First I will grumble.

1. Gummy Keyboard - Yes the keyboard is gummy. Hitting it repeatedly did not soften the keypad, at least not after one week. Plus, I had to keep my nails short otherwise the buttons simply would not depress. Nursing baby and trying to type an SMS had me shifting the phone around my hand several times. And it took me 48 hours to get used to typing with a qwerty keyboard.

2. Weak Wifi - It had been complained elsewhere about the wifi connection being shifty and you having to select the operator each time you access a new program. It is true. The wifi receptor is also as strong as my cat, so what my laptop can pick up, the phone’s signal drops in and out or doesn’t detect anything at all.

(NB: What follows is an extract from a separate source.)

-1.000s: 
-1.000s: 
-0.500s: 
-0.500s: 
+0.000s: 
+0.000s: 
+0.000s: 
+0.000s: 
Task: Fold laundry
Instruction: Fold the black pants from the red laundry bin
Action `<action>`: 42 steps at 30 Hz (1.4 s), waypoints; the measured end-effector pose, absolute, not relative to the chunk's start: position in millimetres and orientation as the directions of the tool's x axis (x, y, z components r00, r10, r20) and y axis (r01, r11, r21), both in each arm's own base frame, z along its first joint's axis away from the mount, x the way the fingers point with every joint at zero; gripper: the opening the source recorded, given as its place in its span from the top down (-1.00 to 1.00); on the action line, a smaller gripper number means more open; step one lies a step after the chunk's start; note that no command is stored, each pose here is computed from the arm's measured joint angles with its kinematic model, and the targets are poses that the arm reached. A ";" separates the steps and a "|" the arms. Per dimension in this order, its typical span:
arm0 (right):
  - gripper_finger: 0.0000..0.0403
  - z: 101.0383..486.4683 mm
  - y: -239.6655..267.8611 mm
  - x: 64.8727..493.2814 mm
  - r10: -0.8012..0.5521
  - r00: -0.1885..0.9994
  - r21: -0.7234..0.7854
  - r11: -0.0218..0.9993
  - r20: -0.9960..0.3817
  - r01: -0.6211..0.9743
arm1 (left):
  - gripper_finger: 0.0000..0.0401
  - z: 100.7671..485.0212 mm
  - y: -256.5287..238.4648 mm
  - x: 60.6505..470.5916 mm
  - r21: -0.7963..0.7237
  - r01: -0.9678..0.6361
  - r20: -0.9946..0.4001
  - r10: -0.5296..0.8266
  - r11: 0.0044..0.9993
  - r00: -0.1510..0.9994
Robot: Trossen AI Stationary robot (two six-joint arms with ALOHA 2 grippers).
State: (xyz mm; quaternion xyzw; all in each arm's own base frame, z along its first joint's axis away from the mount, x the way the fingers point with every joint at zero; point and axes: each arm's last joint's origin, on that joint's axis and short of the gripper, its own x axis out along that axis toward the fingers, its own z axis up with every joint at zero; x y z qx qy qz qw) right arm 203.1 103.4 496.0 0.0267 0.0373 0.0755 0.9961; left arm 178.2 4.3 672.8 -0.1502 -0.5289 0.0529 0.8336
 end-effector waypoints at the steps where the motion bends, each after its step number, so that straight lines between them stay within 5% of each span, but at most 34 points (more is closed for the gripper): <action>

3. Loading Miss Daisy - The loading of programs is also as slow as old Miss Daisy driving. I have to wait one heartbeat, then two, and then a few more before something loads. Sometimes I get annoyed and press the button a few times more and it gets angry and hangs or goes to the settings mode or claims it has no more memory. This phone is teaching me patience. Even more efficiently than my little tyke.

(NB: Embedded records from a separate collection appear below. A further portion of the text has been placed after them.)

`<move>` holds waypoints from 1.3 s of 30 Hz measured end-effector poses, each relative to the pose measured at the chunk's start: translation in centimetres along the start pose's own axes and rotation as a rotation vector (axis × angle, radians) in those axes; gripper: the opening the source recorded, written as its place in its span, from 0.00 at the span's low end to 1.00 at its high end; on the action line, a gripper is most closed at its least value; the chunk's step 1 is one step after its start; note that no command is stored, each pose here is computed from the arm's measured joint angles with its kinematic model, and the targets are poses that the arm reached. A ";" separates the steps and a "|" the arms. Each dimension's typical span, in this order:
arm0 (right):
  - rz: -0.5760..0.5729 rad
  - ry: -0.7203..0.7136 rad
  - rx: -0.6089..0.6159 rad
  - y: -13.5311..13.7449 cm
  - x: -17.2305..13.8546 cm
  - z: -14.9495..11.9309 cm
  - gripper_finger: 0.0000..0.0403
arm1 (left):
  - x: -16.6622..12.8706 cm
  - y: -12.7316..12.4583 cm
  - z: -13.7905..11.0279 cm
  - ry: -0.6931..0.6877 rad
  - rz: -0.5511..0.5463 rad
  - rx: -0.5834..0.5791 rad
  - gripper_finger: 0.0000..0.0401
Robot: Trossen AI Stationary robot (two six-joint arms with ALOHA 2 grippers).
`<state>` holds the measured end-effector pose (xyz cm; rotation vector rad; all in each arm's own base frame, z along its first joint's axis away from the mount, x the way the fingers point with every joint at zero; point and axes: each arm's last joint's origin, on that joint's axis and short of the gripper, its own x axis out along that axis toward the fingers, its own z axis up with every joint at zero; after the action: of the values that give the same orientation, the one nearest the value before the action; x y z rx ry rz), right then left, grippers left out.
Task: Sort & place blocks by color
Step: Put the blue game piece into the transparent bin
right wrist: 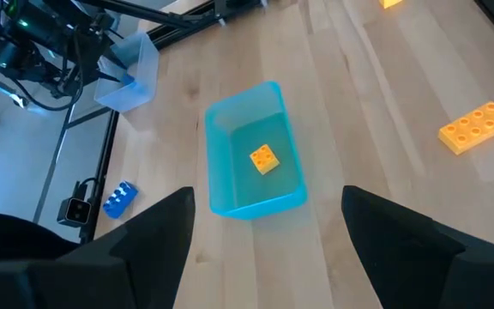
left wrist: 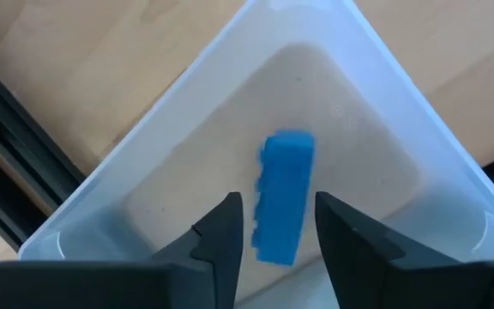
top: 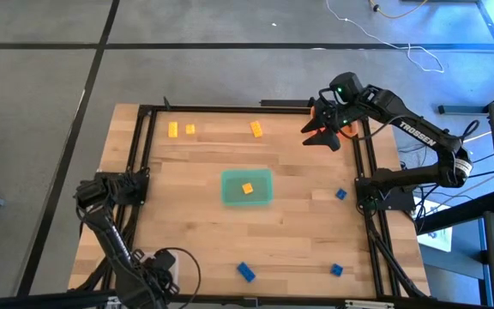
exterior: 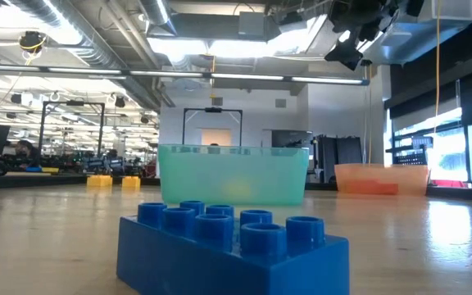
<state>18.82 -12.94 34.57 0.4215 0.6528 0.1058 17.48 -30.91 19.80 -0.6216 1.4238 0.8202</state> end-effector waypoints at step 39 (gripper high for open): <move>-0.300 0.454 0.117 6.5 -0.4 -4.9 0.73 | -8.9 7.3 5.2 -0.383 -0.117 0.087 0.36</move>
<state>15.74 -5.40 33.94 0.4106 1.1666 -0.1270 15.13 -23.48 29.70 -0.4477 1.0587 0.7348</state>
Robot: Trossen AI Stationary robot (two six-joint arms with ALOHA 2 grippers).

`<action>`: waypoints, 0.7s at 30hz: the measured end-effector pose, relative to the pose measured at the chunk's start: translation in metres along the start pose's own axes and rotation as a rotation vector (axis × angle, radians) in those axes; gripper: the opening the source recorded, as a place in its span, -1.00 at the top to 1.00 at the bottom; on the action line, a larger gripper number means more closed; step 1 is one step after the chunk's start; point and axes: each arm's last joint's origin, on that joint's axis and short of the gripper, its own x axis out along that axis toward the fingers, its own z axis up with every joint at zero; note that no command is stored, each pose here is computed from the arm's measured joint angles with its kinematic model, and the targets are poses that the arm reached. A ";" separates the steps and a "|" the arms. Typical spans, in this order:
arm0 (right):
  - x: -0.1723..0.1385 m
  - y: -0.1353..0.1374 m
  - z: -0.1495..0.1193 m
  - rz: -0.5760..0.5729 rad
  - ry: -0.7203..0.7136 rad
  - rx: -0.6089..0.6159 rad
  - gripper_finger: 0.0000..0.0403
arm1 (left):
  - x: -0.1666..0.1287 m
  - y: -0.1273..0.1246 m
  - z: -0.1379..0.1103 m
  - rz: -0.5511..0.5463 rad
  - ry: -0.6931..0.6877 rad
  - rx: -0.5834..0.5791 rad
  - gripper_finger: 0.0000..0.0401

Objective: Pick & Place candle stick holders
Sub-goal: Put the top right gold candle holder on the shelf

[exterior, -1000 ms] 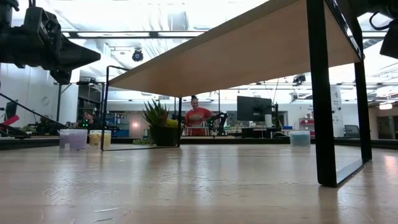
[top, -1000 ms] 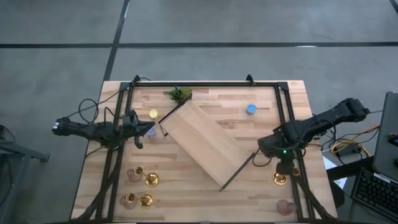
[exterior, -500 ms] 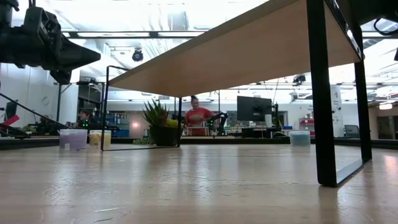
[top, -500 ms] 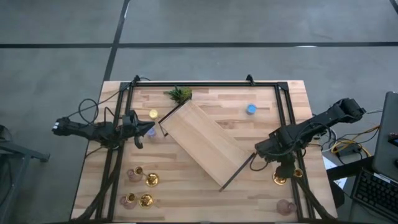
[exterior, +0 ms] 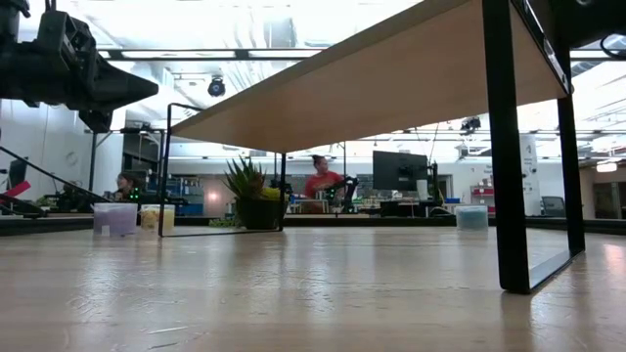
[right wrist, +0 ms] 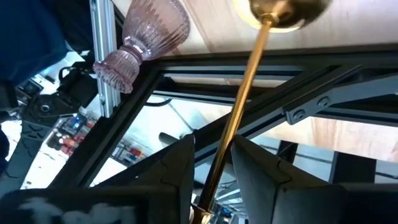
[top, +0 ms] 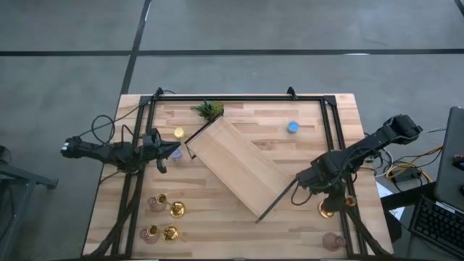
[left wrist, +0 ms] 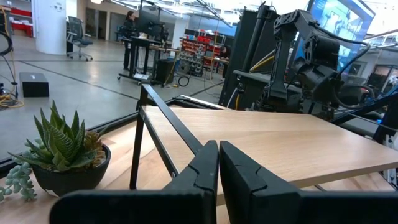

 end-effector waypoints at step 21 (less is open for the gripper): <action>-0.012 -0.004 -0.014 -0.258 -0.048 0.008 0.93 | 0.000 0.000 0.000 0.000 0.000 0.000 0.91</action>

4. Dumb Settings - Some of the phone’s settings are simply illogical. And it makes so little sense because they had been perfectly tuned in the earlier Nokias like my old 6280, which was as cool as a phone can get - pity about the no wifi. Perhaps it was a design and space issue.

Okay that’s all the bad.

Here’s the good.

1. Expanded Vision - Thanks to the huge screen, you see so much more. It is like having an iPod or one of them media players on hand. The image viewer that comes with the phone suffices as a viewer - scrolling is fast enough - but it does lack an editing function that I sorely craved for.

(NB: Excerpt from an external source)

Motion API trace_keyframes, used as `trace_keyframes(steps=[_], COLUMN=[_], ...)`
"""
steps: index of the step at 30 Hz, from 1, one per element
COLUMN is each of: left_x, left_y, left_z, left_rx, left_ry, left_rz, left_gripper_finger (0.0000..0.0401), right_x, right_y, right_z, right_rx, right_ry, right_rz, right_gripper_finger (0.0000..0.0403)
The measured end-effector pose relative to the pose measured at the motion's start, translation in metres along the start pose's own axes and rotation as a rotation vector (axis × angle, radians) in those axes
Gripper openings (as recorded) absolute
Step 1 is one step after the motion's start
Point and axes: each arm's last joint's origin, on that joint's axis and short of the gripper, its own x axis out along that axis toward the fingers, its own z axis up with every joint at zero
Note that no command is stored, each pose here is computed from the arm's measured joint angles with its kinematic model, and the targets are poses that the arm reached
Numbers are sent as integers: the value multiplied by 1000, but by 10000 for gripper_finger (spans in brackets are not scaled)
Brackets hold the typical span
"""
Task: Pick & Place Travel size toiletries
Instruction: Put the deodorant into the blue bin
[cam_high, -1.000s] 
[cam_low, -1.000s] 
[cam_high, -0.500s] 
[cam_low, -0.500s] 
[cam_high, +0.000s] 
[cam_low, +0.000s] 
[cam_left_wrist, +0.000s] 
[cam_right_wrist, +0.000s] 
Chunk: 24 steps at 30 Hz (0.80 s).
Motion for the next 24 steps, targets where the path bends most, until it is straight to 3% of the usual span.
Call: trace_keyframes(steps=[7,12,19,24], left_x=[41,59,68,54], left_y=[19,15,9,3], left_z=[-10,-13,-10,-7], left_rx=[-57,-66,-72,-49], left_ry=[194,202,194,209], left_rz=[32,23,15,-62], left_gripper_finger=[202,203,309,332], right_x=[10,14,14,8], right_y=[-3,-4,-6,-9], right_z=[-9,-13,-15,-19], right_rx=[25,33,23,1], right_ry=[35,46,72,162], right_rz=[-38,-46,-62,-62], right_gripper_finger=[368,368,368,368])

2. Wifi Way - Having been deprived of free Internet, being able to surf wirelessly using my own connection without using the expensive 3G is sheer pleasure. A must for just about everyone who wants to get connected.

3. That Gummy Keyboard - Despite it having tiny keys and being gummy, I still type faster on it than on a regular phone. I managed to edit my 3000 word (ok, half of it) story using QuickWord, which is the other plus.

4. Office Functions - Yep, you can open and edit Word and Excel files here and even read PDFs, something the e65 can’t. It can only open them.

All in all, it is a good buy and the stuff I can do now with it has made my world a definitely funner place.